The biggest shock in Federica Di Giacomo’s Deliver Us, a doc tracking the everyday toil of exorcists in Sicily, comes when the priests, at last enjoying a respite from the writhing/spitting/yowling parishioners who occupy their days, admit to one another what you’ve probably thinking for the previous hour. “It’s a kind of self-spell,” one priest says. Another notes that some of the purportedly possessed must simply enjoy the attention. They’re not dismissive as they say this, and they always seem to regard their job with great seriousness, even when literally phoning it in. We see one priest exhort, “Go away, Satan!” into his cell, as whoever’s on the other end sputters and cries. Tough-cookie priest Father Cataldo doesn’t waste time when parents approach him to say they believe that their child has been taken by demons. “The devil enters the home and disturbs the weakest, the children, when the grown-ups are not in the grace of God,” he says — that’s his first answer. When pressed, he adds, “A disorder starts from you, because a woman has to be a woman of faith.” (Cataldo is so dead serious that his response to being introduced to a parishioner’s eagle is to marvel for a breath at the bird’s majesty and then proclaim that all it’s missing is a soul.)

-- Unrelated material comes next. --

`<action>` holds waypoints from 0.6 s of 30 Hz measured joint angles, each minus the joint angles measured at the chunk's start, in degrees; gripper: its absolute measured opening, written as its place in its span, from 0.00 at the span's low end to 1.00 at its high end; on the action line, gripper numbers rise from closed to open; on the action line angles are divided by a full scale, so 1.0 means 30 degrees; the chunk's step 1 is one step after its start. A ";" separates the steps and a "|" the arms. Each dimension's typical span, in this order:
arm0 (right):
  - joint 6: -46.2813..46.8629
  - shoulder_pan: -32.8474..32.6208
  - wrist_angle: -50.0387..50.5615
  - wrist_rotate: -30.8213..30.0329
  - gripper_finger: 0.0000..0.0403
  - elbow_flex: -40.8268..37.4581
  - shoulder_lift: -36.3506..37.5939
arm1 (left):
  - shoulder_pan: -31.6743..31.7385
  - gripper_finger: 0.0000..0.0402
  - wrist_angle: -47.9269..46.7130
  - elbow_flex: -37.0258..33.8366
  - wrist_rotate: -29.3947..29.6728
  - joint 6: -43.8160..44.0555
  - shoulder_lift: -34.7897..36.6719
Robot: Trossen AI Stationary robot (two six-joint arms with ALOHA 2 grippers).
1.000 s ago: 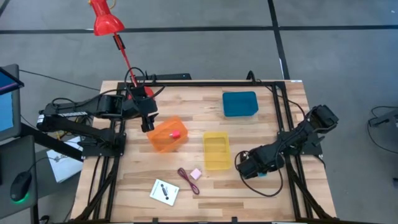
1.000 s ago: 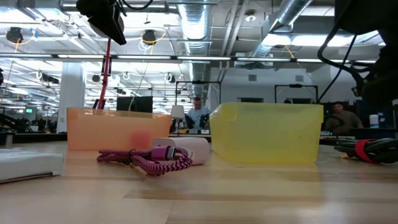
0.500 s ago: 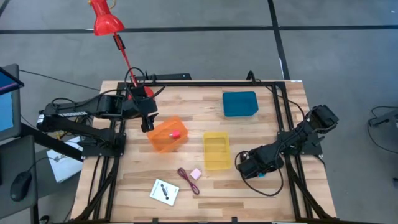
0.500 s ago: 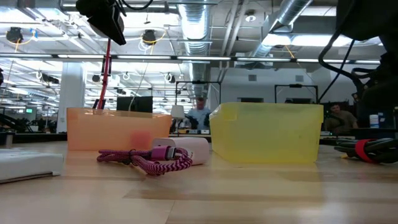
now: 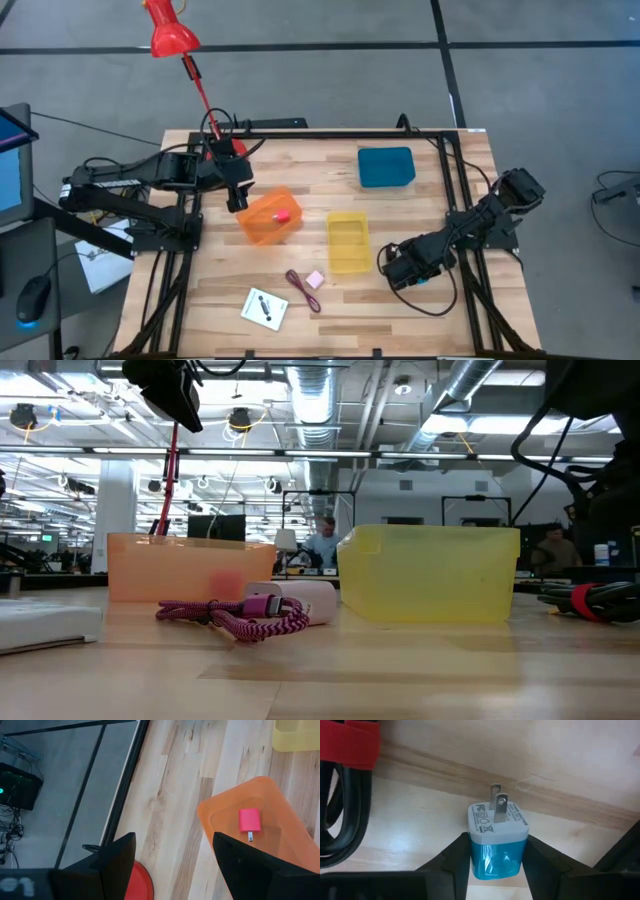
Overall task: Pick and place items into bin
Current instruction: Put the blue charger adapter into the orange bin
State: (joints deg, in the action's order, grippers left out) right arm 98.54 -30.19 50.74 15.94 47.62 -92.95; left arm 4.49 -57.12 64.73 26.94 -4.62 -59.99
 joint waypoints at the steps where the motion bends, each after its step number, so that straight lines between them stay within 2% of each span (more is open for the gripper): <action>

Cataldo’s word, disorder, suggests the rich questions that go mostly unasked: Do the priests believe the possessed are performing? That they’re mad? Or that the personified forces of wickedness have truly claimed their bodies? Do they see themselves as expelling damnable spirits or participating in a sort of punishing therapeutic improv? The filmmakers observe rather than interview or investigate, and much of the film is footage of actual church-sanctioned exorcisms. Teens snarl and swear; a mohawked punk flings himself around a waiting room; at a special Mass held for those struggling with possession, Father Cataldo’s “I mock you and despise you” and “I tread on you as the Celestial Mother did” are greeted with screams from the congregation. Sometimes the priests handle a couple of cases at once, in the same room, a scene less like The Exorcist then breakout sessions at a conference.

The devil is more polite inside these vessels than it tends to be in the horror films the possessed have undoubtedly seen. One surly demon, allegedly in command of a woman who seems to be in her 40s, flings a chair when confronted with the ol’ power of Christ compels you jazz but is nice enough to be sure it lands nowhere near God’s champions. Watching the young people fall into trances and fits, pitching their voices to nasty Gollum croaks, never stopped reminding me of my junior high self playing sick to get out of school.

The final scenes take us to Rome, to a conference of exorcists, whose shoptalk we get to eavesdrop on all too briefly. Turns out the church is facing an epidemic of such possessions around the world, so more priests than ever are being trained in the art. Or is it a science? Or is it an elaborate unacknowledged collaborative role-playing game?